**ACTIVITY**
Using the records below, count the lines with "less" in them. Give the number only.

[Source data]
****************************************
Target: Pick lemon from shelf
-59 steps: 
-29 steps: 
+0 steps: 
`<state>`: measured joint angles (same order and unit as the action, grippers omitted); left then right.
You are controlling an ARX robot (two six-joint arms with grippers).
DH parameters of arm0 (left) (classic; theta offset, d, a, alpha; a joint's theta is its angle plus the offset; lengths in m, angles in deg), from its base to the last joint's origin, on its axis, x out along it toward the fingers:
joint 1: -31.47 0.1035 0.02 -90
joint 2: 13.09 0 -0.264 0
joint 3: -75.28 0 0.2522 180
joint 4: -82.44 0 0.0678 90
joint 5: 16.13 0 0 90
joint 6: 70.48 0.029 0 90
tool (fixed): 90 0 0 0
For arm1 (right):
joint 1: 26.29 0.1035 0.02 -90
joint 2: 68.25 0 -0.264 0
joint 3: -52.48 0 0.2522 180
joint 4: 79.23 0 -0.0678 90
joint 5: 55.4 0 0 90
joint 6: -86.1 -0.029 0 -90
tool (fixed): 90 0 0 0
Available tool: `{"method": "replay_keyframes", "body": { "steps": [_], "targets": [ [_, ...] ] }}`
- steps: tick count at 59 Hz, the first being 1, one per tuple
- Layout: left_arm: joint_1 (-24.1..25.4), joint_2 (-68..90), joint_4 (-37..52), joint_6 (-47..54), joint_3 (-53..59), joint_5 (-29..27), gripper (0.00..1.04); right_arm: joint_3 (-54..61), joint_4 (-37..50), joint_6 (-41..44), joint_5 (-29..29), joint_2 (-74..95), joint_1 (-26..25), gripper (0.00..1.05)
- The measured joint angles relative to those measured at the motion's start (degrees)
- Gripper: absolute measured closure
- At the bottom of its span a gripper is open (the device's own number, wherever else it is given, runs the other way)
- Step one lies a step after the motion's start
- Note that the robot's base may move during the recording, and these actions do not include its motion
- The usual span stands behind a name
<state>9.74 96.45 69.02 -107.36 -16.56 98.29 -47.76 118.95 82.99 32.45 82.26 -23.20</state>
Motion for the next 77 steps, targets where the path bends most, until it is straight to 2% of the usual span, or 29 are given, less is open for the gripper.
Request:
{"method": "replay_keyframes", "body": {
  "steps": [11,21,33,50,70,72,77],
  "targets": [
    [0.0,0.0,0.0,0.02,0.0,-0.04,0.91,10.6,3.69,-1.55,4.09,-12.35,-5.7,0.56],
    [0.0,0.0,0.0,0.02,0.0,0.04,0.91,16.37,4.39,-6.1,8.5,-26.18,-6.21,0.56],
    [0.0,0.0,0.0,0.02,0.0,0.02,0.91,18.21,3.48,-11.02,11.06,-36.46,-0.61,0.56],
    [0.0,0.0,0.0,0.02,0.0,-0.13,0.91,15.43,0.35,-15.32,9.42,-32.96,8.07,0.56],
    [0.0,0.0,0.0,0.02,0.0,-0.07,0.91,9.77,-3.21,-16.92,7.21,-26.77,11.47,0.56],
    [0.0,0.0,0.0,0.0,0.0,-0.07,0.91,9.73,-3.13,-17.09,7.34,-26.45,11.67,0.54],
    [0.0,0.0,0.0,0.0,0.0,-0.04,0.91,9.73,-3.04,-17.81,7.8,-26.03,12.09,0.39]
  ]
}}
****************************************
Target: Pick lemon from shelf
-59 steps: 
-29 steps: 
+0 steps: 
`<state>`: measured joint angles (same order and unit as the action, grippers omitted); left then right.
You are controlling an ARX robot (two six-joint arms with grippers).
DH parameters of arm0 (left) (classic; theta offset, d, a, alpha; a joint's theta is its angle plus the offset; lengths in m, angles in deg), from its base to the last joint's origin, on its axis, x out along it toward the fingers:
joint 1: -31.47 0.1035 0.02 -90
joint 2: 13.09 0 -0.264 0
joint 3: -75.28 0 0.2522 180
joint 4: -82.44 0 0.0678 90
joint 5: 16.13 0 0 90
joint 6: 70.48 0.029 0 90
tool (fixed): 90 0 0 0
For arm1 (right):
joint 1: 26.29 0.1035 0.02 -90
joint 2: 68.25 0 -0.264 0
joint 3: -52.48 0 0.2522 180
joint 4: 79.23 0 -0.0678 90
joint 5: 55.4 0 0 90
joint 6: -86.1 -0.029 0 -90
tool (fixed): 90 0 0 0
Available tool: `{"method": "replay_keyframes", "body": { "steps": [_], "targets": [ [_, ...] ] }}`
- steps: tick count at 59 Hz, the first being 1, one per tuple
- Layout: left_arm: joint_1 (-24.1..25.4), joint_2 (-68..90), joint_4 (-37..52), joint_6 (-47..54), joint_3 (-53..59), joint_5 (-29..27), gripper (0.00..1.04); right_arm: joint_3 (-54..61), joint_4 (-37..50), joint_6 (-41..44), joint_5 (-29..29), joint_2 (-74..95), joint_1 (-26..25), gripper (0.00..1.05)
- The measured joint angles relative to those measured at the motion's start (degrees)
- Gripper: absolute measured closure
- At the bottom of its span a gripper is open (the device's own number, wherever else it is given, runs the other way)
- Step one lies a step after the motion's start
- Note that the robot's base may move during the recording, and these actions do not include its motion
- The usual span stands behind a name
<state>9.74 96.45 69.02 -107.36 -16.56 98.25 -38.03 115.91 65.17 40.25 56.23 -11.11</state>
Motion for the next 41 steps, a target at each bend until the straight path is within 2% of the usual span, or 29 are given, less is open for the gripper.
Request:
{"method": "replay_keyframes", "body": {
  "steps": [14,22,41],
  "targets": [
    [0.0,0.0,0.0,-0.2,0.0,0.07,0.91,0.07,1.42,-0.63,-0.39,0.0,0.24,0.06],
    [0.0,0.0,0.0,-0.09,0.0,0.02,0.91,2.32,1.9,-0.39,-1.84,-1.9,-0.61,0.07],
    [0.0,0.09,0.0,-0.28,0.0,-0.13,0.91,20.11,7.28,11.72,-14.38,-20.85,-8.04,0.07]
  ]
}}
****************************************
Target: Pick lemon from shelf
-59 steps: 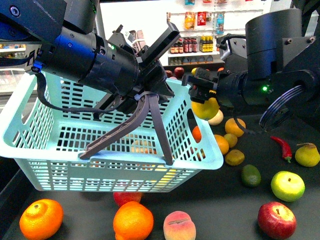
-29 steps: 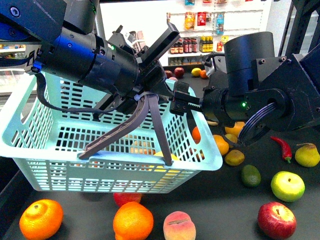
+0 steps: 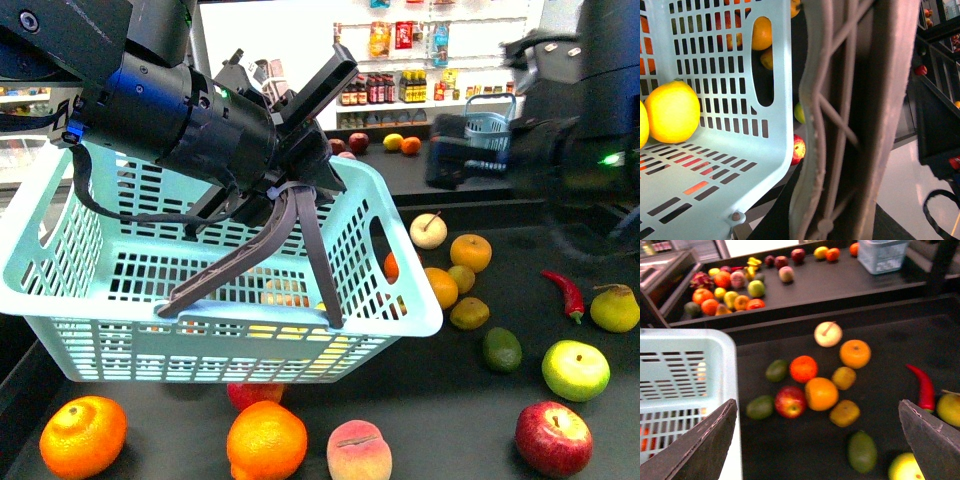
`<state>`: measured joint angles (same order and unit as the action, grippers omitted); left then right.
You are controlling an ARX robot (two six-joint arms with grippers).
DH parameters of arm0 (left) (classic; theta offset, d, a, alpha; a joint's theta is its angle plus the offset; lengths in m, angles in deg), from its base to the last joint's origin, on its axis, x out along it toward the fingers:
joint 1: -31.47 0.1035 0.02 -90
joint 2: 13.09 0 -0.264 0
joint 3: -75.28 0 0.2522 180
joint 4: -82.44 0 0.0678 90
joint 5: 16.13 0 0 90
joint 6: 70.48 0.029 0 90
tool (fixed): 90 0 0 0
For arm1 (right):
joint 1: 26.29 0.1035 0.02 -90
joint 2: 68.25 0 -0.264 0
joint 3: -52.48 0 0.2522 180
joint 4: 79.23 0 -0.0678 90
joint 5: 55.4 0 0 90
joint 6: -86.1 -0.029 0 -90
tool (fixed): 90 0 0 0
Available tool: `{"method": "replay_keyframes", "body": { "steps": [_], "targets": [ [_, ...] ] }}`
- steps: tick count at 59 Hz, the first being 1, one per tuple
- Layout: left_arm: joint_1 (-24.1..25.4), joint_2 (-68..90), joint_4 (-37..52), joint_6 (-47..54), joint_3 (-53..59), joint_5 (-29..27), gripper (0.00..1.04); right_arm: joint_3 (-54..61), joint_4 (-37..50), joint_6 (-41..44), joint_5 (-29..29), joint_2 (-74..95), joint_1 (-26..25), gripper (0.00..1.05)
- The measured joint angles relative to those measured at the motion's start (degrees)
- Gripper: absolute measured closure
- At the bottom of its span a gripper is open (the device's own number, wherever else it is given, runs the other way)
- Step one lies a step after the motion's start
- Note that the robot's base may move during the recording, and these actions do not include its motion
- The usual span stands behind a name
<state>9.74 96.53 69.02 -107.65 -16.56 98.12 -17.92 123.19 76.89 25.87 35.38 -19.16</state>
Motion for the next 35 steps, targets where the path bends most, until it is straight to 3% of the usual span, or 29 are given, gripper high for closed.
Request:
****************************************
**SOLUTION TO THIS EXERCISE**
2